Member of the California Senate from the 38th district
- In office January 6, 1919 – January 8, 1923
- Preceded by: John W. Ballard
- Succeeded by: Charles H. V. Lewis

Member of the California State Assembly from the 73rd district
- In office January 8, 1917 – January 6, 1919
- Preceded by: George W. Downing
- Succeeded by: Elmer P. Bromley

Member of the Los Angeles City Council for the 6th ward
- In office December 13, 1906 – December 10, 1909
- Preceded by: Arthur D. Houghton
- Succeeded by: Constituency eliminated

Personal details
- Born: October 11, 1850 Illinois
- Died: February 9, 1941 (aged 90) Los Angeles, California
- Party: Republican
- Spouse: Anna M. Yonkin
- Children: 2

= Henry H. Yonkin =

American politician (1850-1941)

Henry H. Yonkin (October 11, 1850 – February 9, 1941) was a politician who served on the Los Angeles City Council, California State Assembly, and California State Senate.
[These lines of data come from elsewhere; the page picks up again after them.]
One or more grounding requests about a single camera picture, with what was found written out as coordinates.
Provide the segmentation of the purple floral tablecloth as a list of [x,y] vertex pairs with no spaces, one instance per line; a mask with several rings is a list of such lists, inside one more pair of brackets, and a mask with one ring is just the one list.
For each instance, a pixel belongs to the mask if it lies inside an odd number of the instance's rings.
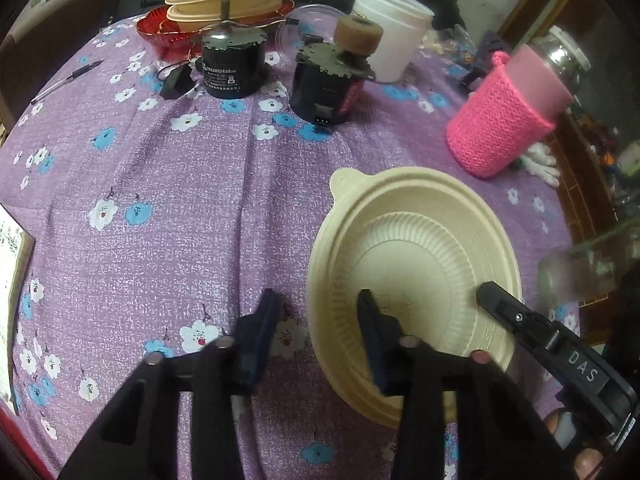
[[324,136],[290,111],[292,72],[268,58],[268,84],[247,99],[166,101],[157,56],[123,20],[68,62],[96,68],[25,112],[2,146],[2,205],[35,240],[11,420],[49,474],[147,353],[198,350],[266,287],[285,314],[256,396],[234,407],[247,477],[390,474],[393,431],[345,404],[314,357],[308,259],[338,168],[464,178],[444,140],[462,103],[456,69],[419,52],[399,84],[368,84]]

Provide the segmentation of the red plate under stack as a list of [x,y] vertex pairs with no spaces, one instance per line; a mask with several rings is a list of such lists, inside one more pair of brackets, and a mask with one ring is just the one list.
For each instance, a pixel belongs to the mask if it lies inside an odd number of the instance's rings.
[[[270,26],[281,18],[285,18],[295,8],[293,0],[282,0],[280,6],[269,13],[246,18],[236,18],[235,21],[246,26]],[[186,24],[186,29],[178,22],[167,17],[169,6],[159,6],[137,22],[136,31],[154,50],[167,62],[177,62],[200,55],[200,32],[208,24]]]

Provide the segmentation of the beige ribbed plastic bowl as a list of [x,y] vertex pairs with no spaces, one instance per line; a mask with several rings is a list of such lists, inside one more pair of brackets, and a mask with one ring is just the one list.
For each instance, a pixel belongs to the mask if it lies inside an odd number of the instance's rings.
[[351,408],[399,425],[401,398],[378,392],[364,351],[357,320],[363,289],[436,350],[484,350],[508,368],[515,341],[475,297],[480,284],[495,282],[520,298],[521,274],[506,231],[472,188],[428,168],[374,176],[341,168],[330,191],[334,204],[309,259],[308,330],[324,376]]

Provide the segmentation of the black motor with cork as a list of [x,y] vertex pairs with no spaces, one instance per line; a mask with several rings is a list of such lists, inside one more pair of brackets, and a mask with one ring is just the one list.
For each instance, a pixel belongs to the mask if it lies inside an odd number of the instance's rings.
[[331,42],[306,35],[296,54],[291,110],[320,127],[346,122],[364,83],[375,78],[369,58],[382,37],[380,25],[357,15],[338,19]]

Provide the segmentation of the pink knitted jar cover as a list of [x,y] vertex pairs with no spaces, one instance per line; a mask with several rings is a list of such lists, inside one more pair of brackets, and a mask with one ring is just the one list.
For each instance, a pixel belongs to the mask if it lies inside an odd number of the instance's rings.
[[573,96],[532,46],[497,51],[492,70],[446,128],[446,144],[472,176],[488,179],[552,132]]

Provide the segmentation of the black pen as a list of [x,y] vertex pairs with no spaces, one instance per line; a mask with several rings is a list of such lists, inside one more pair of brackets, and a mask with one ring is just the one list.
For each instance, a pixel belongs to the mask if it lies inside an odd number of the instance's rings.
[[68,76],[66,76],[63,79],[60,79],[59,81],[55,82],[54,84],[50,84],[49,87],[44,88],[43,90],[41,90],[31,101],[30,101],[30,105],[36,105],[37,103],[41,102],[43,99],[45,99],[47,96],[50,96],[51,93],[55,92],[56,90],[58,90],[59,88],[62,88],[64,86],[66,86],[66,84],[69,84],[70,82],[74,81],[75,79],[81,77],[82,75],[85,75],[86,73],[89,73],[90,70],[94,70],[95,68],[97,68],[98,66],[100,66],[103,63],[102,60],[99,61],[94,61],[88,64],[85,64],[83,66],[80,66],[77,70],[74,70],[73,73],[70,73]]

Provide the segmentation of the black cylindrical motor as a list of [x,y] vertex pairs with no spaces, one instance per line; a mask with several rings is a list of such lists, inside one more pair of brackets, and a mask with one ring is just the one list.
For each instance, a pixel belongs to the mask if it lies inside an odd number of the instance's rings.
[[201,34],[205,90],[221,100],[242,99],[265,80],[267,33],[230,18],[230,0],[220,4],[220,21]]

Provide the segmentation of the white plastic tub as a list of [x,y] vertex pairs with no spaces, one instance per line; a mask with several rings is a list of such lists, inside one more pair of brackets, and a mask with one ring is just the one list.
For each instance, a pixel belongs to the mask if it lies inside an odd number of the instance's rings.
[[398,81],[412,61],[435,13],[416,0],[355,0],[352,14],[383,29],[383,36],[369,64],[382,84]]

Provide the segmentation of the clear glass jar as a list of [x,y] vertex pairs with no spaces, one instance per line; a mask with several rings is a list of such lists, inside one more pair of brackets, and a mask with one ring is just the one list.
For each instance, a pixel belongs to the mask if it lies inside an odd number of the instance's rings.
[[555,308],[612,292],[639,262],[639,218],[592,240],[555,249],[538,263],[540,302]]

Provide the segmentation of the white paper booklet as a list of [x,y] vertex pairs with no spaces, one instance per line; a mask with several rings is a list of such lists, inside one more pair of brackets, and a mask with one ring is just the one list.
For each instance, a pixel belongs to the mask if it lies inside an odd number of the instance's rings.
[[4,208],[1,208],[0,224],[1,400],[11,413],[15,413],[12,393],[14,318],[35,241]]
== Early life and career ==
Yonkin was born in Illinois on October 11, 1850, moving to Los Angeles in 1885 and starting a political career at the age of 35. He served as a deputy sheriff to John C. Cline and was later elected to as a constable for two terms. While serving as a constable, Yonkin was sued for $1,500 for allegedly attaching property from them to help satisfy another party. In July 1903, Yonkin was accused of a felony for prejudice against M. N. Melrose during his trial.

== Political career ==
In 1906, Yonkin was elected to the Los Angeles City Council, succeeding Arthur D. Houghton. Yonkin was elected over Houghton, as many voters viewed Houghton as the "laughing stock of the city." In 1907, recall petitions against Yonkin began circulating. In 1908, the Good Government League launched another recall campaign against Yonkin led by ex-police commissioner Charles Sadler; the initial meeting to decide for the recall had been leaked to the public days prior. Yonkin was briefly considered to be a contender for President of the Los Angeles City Council in 1909. His tenure ended that year after the new City Council system was implemented.

In 1917, Yonkin was elected to the California State Assembly for the 73rd district, beating Socialist George W. Downing and Democrat Harvey B. Dalton in the 1916 election. After serving a term, Yonkin was elected to the California State Assembly for the 38th district beating Independent Charles H. V. Lewis, who would later serve after Yonkin after Yonkin's term.

== Personal life and death ==
Yonkin was married to Anna M. Yonkin; they had two children. On February 9, 1941, Yonkin died at the age of 90 at his home in Historic South Central. Funeral services for Yonkin were held on February 12.